Return all lines in the data where the string "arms" can be found.
== Information shown
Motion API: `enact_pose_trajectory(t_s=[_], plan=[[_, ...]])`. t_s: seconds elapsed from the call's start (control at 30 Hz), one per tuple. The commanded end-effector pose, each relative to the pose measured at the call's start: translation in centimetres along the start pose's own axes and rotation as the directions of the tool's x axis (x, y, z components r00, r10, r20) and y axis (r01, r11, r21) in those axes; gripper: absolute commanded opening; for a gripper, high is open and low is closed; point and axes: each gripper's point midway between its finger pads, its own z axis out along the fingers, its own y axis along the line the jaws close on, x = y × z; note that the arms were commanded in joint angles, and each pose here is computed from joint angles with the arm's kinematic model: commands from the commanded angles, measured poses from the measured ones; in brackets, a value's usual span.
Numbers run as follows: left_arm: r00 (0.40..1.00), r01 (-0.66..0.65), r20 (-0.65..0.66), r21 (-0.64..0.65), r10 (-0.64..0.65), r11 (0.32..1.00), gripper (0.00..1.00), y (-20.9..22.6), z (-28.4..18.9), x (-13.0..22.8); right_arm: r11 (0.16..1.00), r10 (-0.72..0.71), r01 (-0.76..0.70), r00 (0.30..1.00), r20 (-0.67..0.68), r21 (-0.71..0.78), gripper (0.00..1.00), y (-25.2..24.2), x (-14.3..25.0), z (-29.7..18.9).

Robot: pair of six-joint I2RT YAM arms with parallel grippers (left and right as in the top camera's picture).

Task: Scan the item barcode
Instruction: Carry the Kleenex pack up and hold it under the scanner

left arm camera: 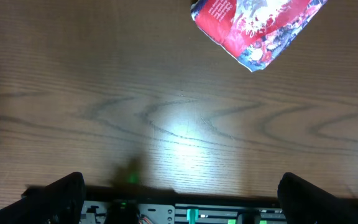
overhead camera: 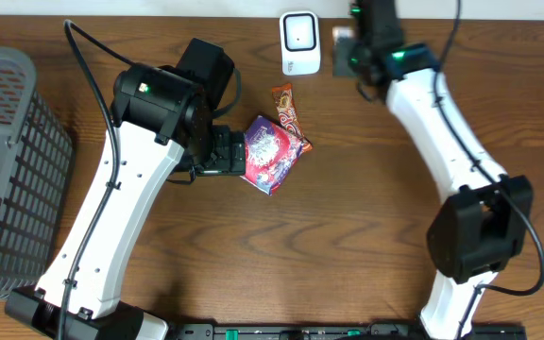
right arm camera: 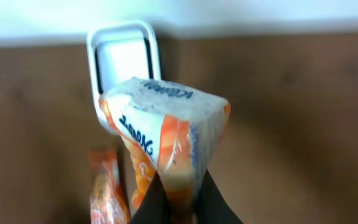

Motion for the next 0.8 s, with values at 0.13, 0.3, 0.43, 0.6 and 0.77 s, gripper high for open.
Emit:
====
> **Worked solution**
Motion API: `enact_pose_trajectory(t_s=[_], plan=[[_, ...]])`. t_s: seconds elapsed from the call's start (control at 30 Hz), one per tuple. The commanded end-effector pose, each relative to the pose measured at the call's start: translation in centimetres along the start pose's own axes and rotation as the directions of the tool's x axis (x, y, z components r00, r10, r20) and y axis (r01, r11, r21) in those axes; gripper: absolute commanded opening; for a gripper, high is open and low is closed; point and axes: each gripper's point midway between its finger pads, its own z axis out along the fingers, its own y axis along the line the jaws close on, x = y × z; note that the arms were commanded in joint angles, and each pose here is computed from joint angles with the arm's kinematic model: commands from the commanded angles, measured poses from the measured ones; in brackets, a value's usual span.
Robot: pair of six-joint I2RT YAM arms with parallel grippers (left and right as in the top camera's picture).

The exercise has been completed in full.